Within the listing below, filter for "could" and copy every matching line.
......
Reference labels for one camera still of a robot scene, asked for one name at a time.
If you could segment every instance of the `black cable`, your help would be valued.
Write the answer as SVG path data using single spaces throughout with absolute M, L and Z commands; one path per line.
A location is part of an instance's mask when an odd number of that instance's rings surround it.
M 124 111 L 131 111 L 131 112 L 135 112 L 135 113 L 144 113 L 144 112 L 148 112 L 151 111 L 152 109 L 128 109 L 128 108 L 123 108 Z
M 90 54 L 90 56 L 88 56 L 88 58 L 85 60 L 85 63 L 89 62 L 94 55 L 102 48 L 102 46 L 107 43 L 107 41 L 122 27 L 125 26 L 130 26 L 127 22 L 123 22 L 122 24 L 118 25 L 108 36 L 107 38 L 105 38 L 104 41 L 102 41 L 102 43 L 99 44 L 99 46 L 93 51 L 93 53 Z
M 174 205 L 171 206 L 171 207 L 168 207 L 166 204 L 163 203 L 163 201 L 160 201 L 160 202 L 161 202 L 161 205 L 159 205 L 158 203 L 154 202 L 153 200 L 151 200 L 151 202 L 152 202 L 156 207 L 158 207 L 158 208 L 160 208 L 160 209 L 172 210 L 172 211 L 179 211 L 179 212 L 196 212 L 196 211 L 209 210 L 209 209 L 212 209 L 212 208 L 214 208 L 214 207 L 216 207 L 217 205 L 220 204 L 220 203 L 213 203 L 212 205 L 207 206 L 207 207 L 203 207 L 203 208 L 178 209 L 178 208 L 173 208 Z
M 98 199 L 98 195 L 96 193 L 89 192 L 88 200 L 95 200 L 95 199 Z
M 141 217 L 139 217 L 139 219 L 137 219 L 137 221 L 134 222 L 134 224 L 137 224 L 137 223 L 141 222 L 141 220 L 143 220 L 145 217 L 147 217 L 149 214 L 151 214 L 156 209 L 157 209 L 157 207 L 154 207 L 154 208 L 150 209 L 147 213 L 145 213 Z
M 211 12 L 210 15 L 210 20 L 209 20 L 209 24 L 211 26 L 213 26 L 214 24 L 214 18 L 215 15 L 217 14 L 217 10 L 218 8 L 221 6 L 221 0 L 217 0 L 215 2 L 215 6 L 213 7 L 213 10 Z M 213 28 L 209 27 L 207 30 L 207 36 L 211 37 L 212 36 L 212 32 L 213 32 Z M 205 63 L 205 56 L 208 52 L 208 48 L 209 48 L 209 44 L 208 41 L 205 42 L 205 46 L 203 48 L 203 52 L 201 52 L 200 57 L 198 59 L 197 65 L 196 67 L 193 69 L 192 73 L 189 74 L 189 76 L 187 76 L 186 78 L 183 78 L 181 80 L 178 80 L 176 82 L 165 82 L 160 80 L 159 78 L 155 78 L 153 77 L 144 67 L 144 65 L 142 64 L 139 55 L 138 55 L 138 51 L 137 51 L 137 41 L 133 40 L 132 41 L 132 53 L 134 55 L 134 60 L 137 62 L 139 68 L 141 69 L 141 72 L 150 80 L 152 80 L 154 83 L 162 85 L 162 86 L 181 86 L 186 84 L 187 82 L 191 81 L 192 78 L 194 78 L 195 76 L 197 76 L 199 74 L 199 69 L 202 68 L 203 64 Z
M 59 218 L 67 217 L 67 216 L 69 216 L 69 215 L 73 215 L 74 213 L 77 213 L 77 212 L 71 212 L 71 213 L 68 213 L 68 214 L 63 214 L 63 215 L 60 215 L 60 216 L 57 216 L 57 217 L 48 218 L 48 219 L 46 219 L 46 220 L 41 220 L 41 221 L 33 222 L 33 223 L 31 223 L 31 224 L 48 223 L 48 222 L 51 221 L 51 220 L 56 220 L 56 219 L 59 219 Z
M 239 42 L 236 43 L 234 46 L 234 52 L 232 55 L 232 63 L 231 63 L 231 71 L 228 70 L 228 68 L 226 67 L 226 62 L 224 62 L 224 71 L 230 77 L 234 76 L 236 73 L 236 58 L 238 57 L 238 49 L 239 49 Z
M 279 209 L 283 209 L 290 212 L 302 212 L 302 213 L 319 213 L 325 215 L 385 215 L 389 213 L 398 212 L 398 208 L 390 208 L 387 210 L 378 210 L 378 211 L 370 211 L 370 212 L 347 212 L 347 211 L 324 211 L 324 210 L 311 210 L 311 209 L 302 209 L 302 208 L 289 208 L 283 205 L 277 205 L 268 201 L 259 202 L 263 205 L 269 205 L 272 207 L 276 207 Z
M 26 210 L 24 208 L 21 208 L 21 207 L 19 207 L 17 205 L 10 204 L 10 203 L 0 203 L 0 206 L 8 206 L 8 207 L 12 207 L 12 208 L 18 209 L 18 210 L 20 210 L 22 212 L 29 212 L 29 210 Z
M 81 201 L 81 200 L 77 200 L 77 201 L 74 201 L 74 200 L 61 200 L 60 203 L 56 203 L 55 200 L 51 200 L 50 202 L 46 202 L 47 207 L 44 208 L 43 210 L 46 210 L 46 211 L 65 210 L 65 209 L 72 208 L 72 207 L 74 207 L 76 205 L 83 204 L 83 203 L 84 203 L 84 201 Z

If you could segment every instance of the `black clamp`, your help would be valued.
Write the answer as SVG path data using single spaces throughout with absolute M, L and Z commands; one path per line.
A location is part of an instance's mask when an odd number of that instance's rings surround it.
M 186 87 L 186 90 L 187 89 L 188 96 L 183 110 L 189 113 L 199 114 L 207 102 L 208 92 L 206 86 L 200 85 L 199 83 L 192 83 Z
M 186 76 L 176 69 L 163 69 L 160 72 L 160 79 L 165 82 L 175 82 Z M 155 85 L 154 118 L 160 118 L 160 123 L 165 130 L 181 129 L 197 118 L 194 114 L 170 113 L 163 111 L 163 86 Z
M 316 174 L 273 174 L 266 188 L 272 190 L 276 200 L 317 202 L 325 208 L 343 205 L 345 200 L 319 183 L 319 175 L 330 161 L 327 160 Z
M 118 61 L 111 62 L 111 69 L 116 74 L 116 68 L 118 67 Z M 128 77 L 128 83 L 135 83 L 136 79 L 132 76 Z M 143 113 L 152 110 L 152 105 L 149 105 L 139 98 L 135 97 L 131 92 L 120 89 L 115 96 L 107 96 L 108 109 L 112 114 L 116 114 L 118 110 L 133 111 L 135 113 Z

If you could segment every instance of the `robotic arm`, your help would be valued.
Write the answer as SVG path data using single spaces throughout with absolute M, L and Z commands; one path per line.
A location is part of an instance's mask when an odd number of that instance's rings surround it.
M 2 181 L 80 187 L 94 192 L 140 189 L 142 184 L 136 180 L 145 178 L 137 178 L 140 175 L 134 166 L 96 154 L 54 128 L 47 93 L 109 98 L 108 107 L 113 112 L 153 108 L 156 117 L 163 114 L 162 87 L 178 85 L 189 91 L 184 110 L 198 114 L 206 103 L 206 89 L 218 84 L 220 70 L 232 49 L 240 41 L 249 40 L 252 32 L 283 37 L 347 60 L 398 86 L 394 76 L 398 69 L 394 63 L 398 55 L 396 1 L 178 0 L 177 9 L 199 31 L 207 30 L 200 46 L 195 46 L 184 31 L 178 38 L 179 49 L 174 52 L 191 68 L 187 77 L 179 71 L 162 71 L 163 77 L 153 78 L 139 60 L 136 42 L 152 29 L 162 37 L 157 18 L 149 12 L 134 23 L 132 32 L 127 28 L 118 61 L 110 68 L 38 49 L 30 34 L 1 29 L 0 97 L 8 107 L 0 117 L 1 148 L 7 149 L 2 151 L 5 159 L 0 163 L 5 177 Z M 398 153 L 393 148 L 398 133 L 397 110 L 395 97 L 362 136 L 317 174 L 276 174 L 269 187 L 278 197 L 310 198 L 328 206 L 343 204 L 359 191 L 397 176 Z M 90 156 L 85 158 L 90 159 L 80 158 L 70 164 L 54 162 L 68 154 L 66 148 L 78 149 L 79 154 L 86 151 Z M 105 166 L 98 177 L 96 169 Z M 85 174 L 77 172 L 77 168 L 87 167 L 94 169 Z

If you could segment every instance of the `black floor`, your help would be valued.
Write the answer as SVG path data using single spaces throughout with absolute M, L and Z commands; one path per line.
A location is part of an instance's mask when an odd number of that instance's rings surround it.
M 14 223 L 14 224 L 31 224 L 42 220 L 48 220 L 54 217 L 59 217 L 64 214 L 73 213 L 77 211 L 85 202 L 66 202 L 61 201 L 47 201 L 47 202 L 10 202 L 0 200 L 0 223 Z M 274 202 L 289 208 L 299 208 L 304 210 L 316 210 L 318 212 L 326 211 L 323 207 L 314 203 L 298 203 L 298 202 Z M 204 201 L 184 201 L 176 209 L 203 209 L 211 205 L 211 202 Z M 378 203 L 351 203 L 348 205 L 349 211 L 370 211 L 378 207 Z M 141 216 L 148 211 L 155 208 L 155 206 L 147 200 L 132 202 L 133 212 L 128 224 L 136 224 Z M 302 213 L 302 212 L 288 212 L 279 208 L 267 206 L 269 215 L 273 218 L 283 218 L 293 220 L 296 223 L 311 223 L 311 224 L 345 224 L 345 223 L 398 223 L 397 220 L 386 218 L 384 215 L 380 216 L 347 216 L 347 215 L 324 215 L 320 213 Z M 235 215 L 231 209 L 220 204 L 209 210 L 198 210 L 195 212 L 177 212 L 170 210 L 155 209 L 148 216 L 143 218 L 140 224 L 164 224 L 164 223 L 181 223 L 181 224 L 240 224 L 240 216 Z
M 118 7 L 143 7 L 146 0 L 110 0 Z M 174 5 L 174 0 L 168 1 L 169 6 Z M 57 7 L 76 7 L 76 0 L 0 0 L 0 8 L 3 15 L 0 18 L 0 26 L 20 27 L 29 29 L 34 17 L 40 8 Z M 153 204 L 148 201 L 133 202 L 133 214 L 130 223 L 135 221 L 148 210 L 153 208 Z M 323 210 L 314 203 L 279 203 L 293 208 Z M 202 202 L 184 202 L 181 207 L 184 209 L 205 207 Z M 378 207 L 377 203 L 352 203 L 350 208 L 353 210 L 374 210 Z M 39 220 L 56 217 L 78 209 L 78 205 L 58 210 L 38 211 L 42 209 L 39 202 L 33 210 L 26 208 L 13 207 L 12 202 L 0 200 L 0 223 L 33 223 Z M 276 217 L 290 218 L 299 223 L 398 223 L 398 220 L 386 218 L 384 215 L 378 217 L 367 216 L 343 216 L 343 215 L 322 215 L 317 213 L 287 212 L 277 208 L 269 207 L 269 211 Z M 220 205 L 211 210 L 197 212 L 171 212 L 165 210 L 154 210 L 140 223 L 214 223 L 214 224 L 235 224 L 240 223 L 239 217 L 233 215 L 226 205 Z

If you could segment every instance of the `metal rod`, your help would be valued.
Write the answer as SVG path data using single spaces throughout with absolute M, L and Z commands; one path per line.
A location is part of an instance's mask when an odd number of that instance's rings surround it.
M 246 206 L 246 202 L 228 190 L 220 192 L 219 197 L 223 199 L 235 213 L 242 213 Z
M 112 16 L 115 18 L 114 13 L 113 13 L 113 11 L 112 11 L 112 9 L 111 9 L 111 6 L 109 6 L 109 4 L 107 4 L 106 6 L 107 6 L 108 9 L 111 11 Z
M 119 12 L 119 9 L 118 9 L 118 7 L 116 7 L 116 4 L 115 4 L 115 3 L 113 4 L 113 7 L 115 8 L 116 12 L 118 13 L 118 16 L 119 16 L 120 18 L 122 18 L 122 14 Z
......
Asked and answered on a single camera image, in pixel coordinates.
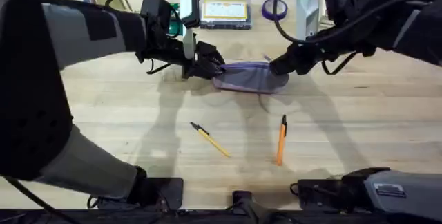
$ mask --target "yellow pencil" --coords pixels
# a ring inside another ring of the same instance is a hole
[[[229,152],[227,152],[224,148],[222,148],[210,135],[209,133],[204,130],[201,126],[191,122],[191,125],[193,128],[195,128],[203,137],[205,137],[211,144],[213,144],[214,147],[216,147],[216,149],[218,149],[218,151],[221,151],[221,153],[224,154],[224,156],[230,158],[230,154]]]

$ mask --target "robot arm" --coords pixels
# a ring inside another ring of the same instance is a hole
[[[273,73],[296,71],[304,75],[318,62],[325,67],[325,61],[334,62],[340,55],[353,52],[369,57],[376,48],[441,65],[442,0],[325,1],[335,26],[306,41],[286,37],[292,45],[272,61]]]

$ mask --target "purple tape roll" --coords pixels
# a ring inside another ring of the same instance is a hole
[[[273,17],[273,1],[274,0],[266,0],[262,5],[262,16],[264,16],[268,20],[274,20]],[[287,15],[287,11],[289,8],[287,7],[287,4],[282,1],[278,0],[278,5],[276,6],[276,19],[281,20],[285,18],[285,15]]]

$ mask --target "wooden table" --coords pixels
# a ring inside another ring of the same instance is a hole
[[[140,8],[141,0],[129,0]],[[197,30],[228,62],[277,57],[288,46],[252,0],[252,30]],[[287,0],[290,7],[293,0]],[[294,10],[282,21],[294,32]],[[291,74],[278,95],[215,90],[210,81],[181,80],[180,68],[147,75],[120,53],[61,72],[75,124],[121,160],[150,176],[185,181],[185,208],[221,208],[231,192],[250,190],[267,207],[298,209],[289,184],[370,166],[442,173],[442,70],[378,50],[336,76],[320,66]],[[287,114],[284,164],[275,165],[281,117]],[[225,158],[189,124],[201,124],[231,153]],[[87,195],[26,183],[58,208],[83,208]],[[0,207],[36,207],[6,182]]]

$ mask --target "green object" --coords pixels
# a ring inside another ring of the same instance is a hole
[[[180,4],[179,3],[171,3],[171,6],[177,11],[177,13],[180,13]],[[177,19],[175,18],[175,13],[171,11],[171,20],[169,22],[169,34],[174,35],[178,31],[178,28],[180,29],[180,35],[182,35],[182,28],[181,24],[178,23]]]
......
RESULT OF THIS EXERCISE:
If you could segment every instance of the `black cable`, your help would be valued.
If you could segment every instance of the `black clamp`, your help would be valued.
If you could segment every instance of the `robotic arm`, your help would be valued.
If you could segment every instance of the `black floor`, your help would be valued.
If you could segment every instance of the `metal rod`, your help would be valued.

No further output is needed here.